WASHINGTON — After two days of waiting, same-sex couples will begin marrying in Las Vegas on Thursday night.
U.S. District Court Judge James C. Mahan issued an injunction stopping Nevada officials from enforcing the state's ban on same-sex couples' marriages late Thursday afternoon, ending a whirlwind 48 hours for the state.
"This action brings finality to the issue of same sex marriage in Nevada," Governor Brian Sandoval said in a statement following the issuance of the injunction.
On Tuesday, the 9th Circuit Court of Appeals struck down Nevada's ban on same-sex couples' marriages, as well as a similar ban in Idaho, and issued its mandate — which should have sent the ruling into effect.
Over the next 48 hours, though, three elements caused confusion and delay for the couples — and the district court injunction barring enforcement of the state's ban was not entered onto the court's docket until about 5 p.m. PT Thursday.
Officials with the clerk's office in Clark County, where Las Vegas is located, had said they would not be able to issue licenses until the injunction was issued. Shortly before the injunction was issued, at least one clerk — in Carson City — was planning to move forward even without an injunction, basing their authority on the 9th Circuit ruling and mandate.
The first confusion came when, early Wednesday morning, U.S. District Court Judge Robert C. Jones recused himself from the case — giving no reason for the unusual move that followed his having overseen the original consideration of the lawsuit in 2012 that ended with his upholding the ban.
Then, soon thereafter on Wednesday morning, Supreme Court Justice Anthony Kennedy issued a stay of the mandate in the Idaho marriage case — but he included the case number from the Nevada case in the order, putting Nevada marriages on hold.
When Kennedy, a few hours later, issued a second order ending the Nevada stay — which had, the court acknowledged on Thursday, been "erroneously" included in the initial order — there was still no judge to enter the final injunction in the trial court because of Jones' recusal.
During all of this, the third complication came into play: The Coalition for the Protection of Marriage, which had backed the Nevada marriage ban, asked the 9th Circuit and then the Supreme Court to stay the 9th Circuit mandate in order to give it time to appeal the 9th Circuit's ruling.
Following an inquiry to the district court from BuzzFeed News, a new judge was assigned to the case — U.S. District Court Judge James C. Mahan — but he, presumably, had to spend at least a little time getting up to speed on the case before signing off on the injunction.
On Thursday, the coalition unexpectedly withdrew its requests to both courts — potentially because it faced a significantly uphill battle in advancing its claims since the Supreme Court had dismissed the appeal of an initiative's proponent in the California Proposition 8 case.

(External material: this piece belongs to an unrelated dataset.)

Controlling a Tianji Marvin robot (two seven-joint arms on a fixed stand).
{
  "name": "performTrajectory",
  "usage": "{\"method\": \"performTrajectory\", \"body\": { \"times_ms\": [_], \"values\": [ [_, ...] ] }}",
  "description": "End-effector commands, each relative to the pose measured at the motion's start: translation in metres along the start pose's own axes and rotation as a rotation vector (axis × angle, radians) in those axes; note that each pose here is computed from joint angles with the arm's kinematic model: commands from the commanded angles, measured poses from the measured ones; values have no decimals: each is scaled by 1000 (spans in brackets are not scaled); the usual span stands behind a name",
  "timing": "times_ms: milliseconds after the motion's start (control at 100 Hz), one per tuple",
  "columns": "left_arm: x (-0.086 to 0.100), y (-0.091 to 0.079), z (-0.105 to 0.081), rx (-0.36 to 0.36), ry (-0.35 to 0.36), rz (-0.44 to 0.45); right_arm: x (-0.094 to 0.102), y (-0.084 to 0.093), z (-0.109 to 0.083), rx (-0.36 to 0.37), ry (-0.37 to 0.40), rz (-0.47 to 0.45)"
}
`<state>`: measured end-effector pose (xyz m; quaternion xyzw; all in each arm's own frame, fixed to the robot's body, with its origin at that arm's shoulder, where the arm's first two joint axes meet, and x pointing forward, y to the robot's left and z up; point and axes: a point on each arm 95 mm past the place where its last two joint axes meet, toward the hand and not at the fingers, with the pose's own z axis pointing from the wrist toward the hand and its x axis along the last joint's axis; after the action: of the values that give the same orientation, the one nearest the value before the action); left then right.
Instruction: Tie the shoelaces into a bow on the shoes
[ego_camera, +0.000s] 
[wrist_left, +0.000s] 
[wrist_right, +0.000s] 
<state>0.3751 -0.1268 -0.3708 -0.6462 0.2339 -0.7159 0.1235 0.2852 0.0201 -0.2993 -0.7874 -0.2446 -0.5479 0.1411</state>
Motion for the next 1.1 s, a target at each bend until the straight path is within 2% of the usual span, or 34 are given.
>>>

Following that move, the 9th Circuit issued another order noting that its mandate — from Tuesday — remained in effect as to the Nevada case. There was still no injunction, however, but the legal director at Lambda Legal — which had represented the same-sex couples suing Nevada — said an injunction was not needed to enable clerks to issue marriage licenses to same-sex couples.
For some — like the Clark County clerk's office — though, they waited for the injunction.
Finally, about 5 p.m. PT, the injunction came.
"Based on this most recent action from the U.S. District Court for the District of Nevada there are no remaining legal requirements that prevent Nevada county clerks from issuing marriage licenses to same sex couples," Attorney General Catherine Cortez Masto said in a statement.
With same-sex couples already lined up waiting to wed and the marriage bureau open until midnight, it was a new day in Vegas.